CAPE TOWN, South Africa—Ten-year-old Marissa Naidoo, who was kidnapped from her primary school, murdered and stuffed in a suitcase, was buried Wednesday as the government released statistics showing that 51 South Africans are killed in an average day.
Eleven years after the advent of multiracial democracy, South Africa remains one of the world’s most crime-ridden societies, a legacy of years of violent suppression during the apartheid era.
Nonetheless, the government has made big strides toward its target of cutting violent crime by 7 percent per year.
The police report said that 18,793 people were murdered in the fiscal year April 2004 to March 2005, down 5.2 percent from the 19,824 reported the previous year.
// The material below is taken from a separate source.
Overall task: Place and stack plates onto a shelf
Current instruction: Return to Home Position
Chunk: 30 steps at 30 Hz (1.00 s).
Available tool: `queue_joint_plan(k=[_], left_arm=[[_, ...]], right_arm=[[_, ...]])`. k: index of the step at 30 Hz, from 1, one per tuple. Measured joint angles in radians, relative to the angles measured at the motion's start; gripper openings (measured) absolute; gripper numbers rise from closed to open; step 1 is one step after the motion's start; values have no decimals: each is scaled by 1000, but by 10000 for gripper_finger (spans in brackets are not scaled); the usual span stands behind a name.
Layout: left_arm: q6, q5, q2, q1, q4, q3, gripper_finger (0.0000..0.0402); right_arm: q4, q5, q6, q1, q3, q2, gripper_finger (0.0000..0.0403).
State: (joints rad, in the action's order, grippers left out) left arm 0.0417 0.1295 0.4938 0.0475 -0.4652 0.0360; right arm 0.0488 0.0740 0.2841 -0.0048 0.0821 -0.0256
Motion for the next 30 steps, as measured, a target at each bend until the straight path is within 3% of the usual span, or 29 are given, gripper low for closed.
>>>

The report said there were 24,516 attempted murders—down 18.5 percent on 2003/2004. Police officials said this was largely thanks to a government amnesty which persuaded people to surrender some 90,000 unlicensed firearms.
Reported rape rose by 4.5 percent to 55,114 cases, and indecent assault was also higher than the previous year.
At the birth of its new democracy in 1994, South Africa had the world’s highest homicide rate of 67 per 100,000—largely as a result of murders in the country’s impoverished and overcrowded townships.
The rate fell to 40 per 100,000 in 2004, behind Colombia at 67 per 100,000 and Jamaica at 59 per 100,000.
But this compares to rates of some 6 per 100,000 in the United States and 3 per 100,000 in Britain, according to figures from the international police organization Interpol.
“South Africa is really off the scale compared to most other countries,” said Anton De Plessis, head of the crime and justice program at the Institute for Security Studies.